Worcester’s Telegram & Gazette has more about the event:

The Massachusetts STEM Summit mapped out ideas to start education before kindergarten, amp up teacher training and connect colleges and universities to employers.

The recurring theme is that good jobs exist but too few people have the qualifications to fill them, said Eric S. Heller, deputy director of the University of Massachusetts Donahue Institute, which sponsored the 13th annual event.

“In all these years, there’s been tremendous headway in the state,” Mr. Heller said. “There’s no one here who needs to be convinced … Yet we keep hearing from the business world they need more qualified people to hire.”

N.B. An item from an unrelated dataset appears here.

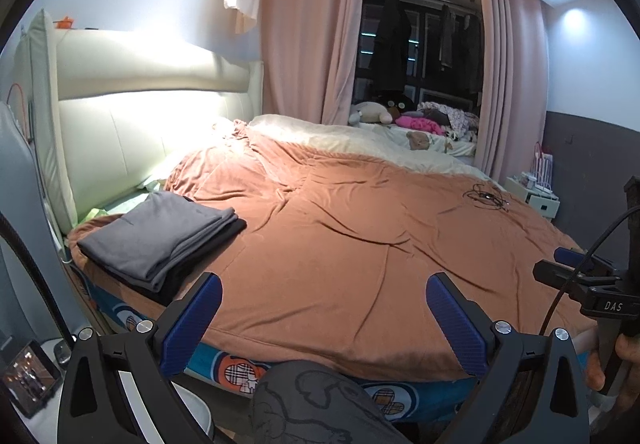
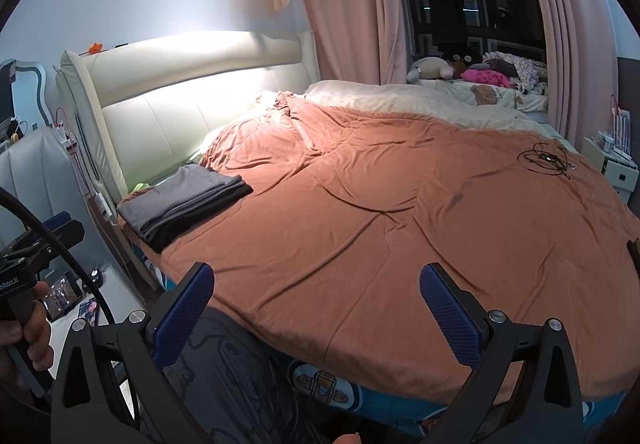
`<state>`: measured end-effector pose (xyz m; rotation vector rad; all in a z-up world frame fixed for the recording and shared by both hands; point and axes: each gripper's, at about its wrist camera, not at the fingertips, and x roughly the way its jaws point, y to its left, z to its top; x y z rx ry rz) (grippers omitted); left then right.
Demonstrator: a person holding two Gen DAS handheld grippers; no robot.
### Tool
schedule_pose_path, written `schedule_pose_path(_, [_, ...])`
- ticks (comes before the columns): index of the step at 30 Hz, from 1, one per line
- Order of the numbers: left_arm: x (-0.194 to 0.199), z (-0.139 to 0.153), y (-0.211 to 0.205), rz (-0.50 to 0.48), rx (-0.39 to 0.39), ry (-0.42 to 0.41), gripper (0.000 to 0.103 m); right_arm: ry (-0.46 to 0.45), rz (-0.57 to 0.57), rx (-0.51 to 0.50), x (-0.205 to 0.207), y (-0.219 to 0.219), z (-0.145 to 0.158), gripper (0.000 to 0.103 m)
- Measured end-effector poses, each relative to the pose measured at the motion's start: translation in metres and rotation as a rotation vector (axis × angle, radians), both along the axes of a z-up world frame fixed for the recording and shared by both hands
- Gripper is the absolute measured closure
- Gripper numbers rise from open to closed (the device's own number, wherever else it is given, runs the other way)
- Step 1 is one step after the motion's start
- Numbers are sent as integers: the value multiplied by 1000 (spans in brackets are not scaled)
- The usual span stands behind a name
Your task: Fold small clothes
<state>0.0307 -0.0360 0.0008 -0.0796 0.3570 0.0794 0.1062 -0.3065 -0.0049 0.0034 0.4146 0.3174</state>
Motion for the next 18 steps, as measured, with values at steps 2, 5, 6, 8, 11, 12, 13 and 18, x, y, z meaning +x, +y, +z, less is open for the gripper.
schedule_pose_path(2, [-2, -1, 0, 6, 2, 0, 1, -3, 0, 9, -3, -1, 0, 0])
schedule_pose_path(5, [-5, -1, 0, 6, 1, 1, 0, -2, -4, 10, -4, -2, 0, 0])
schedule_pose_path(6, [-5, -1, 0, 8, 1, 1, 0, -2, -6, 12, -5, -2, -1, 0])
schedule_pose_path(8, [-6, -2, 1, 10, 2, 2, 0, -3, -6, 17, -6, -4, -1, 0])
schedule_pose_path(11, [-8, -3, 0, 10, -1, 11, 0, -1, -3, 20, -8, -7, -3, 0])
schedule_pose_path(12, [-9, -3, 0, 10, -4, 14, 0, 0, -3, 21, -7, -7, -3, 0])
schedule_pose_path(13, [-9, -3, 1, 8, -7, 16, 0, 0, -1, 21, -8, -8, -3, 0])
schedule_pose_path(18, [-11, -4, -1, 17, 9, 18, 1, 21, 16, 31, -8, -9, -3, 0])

“Despite all of the progress we’ve made, we do not have the luxury of resting on our laurels,” said Lt. Governor Karyn Polito during her remarks at the STEM Summit’s luncheon plenary. “The rapidly changing shape of our economy and society at large is demanding ever higher levels of academic preparation – especially in STEM fields. To compete in a global environment, the state’s innovation based economy demands an educated competitive, highly skilled workforce.”

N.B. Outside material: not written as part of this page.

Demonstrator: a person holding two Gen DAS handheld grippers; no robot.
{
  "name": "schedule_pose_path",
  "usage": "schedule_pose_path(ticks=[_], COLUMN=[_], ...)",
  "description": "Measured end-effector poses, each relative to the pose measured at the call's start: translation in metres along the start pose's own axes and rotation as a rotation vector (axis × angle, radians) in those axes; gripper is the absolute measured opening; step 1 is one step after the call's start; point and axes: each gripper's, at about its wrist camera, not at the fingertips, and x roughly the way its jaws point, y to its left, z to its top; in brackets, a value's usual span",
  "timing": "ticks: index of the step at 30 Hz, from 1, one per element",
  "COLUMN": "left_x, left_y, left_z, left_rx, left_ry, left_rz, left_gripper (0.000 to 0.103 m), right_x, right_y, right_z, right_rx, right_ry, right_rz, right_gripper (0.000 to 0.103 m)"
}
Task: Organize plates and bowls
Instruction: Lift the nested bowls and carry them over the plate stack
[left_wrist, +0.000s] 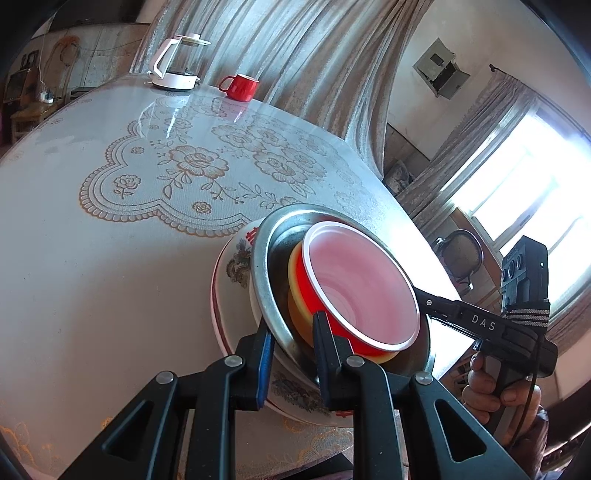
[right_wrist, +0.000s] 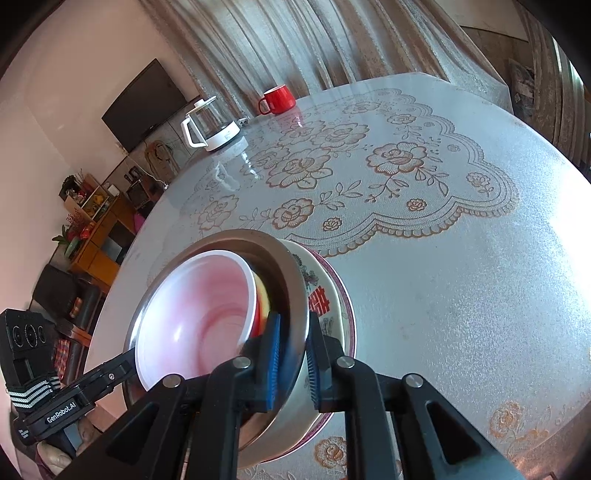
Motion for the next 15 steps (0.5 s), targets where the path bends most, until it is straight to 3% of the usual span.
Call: schedule_pose_path(ticks=[15], left_x=[-0.004], left_y=[-0.011], left_z=[-0.004], left_rx=[0.066], left_ry=[-0.022], left_rz=[0.066], left_gripper=[0.023], right_x=[-0.003], right_y=[0.003], right_z=[-0.006], right_rx=[-0.021], right_ry=[0.011], right_rz=[-0.029], right_gripper=[0.018])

As the Lt. Governor noted, there is good news — the Commonwealth has been gradually ramping up its focus on STEM education for the past decade. The collective impact of these efforts has helped raise awareness about the importance of STEM education, not just for our strengthening our economy, but for opening doors of opportunity to our young people – especially those who come from underserved communities.

Among the initiatives highlighted by Lt. Governor was the creation of the Workforce Skills Cabinet within the Baker-Polito Administration. The Workforce Skills Cabinet brings together the Secretaries of Labor and Workforce Development, Housing and Economic Development, and Education. Among the assignments for this Cabinet was to produce a plan for addressing the Commonwealth’s skills gap. Central to this effort, is the development of a comprehensive approach to career and technical education, with a particular focus on STEM fields.

“A strong system of career development education, with a focus on growing STEM fields, is one of the most important levers we have, not only to create opportunity for thousands of young people throughout the Commonwealth, but also to strengthen our economy,” continued Lt. Governor Polito. “We already have a solid foundation of schools and programs; we now have the opportunity to build a truly world-class system.”

To advance high-quality STEM pathways , the STEM Council is focused on four areas:

  1. Expanding STEM-related Internships for high school students
  2. Developing and implementing STEM early college career pathways
  3. Broadening access to high-quality computer science and engineering curricula
  4. Strengthening and aligning the work of the Regional STEM Networks, all of whom are represented here today

Lt. Governor Polito ended her remarks with a challenge to business leaders to hire one or more promising high school students for an internship in a STEM-related field.

“Internship opportunities in STEM fields for high school students are so vital,” said Lt. Governor Polito. “In addition to providing new experiences for students, these internships offer companies the chance to develop their own workforce and create a rich pipeline of skilled employees.”